Pakistan needs to expand operations against Taliban
The Obama administration is stepping up pressure on Pakistan to expand and reorient its fight against the Taliban and Al Qaeda, warning that failing to do so would undercut the new strategy and troop increase for Afghanistan that President Obama is preparing to approve, American officials say.On the other hand if the US fails to add troops, the Pakistan offensive will push more Taliban troops into Afghanistan into areas that Obama is not willing to add troops. The ideal would be for the two to combine their efforts and squeeze The Taliban between the two until it is destroyed. That appears to be something that neither side is contemplating at this point.While Afghanistan has dominated the public discussion of Mr. Obama’s strategy, which officials say could be announced as early as this week, Pakistan is returning to center stage in administration planning. As the president traveled to Asia, his national security adviser, Gen. James L. Jones, was quietly sent to Islamabad, its capital.

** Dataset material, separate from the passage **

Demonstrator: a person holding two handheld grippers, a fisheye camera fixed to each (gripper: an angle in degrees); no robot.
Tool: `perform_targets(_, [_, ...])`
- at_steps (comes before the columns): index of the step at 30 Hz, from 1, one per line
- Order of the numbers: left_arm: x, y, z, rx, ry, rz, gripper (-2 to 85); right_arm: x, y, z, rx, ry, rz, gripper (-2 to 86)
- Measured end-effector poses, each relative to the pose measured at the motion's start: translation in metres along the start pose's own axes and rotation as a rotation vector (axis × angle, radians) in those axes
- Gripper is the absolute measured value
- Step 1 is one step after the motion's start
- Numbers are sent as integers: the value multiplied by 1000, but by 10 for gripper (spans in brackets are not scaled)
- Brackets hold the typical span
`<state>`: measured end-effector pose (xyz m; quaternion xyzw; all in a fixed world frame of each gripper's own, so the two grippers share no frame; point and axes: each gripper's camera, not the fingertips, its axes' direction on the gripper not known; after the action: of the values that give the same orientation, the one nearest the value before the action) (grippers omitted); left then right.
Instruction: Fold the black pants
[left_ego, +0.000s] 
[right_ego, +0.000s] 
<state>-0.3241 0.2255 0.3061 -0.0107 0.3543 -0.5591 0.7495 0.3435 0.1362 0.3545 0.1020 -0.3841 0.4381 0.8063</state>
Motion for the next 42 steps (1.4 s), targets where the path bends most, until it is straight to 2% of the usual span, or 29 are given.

His message, officials said, was that the new American strategy would work only if Pakistan broadened its fight beyond the militants attacking its cities and security forces and went after the groups that use havens in Pakistan for plotting and carrying out attacks against American troops in Afghanistan, as well as support networks for Al Qaeda.
General Jones praised the Pakistani operation in South Waziristan but urged Pakistani officials to combat extremists who fled to North Waziristan.
General Jones also delivered a letter from Mr. Obama to Pakistan’s president, Asif Ali Zardari, in which Mr. Obama said he expected Mr. Zardari to rally the nation’s political and national security institutions in a united campaign against extremists threatening Pakistan and Afghanistan, said an official briefed on the conversations, who spoke on the condition of anonymity because the talks were confidential.
For their part, Pakistani officials have told the Americans that they harbor two deep fears about Mr. Obama’s new strategy: that the United States will add too many troops on the Afghan side of the border, and that the American effort will end too soon.
Their first concern, described by officials on both sides of the recent discussions, is that if Mr. Obama commits an additional 30,000 or more troops, it will inevitably push more Taliban fighters across the border into Pakistani territory and complicate the South Waziristan offensive.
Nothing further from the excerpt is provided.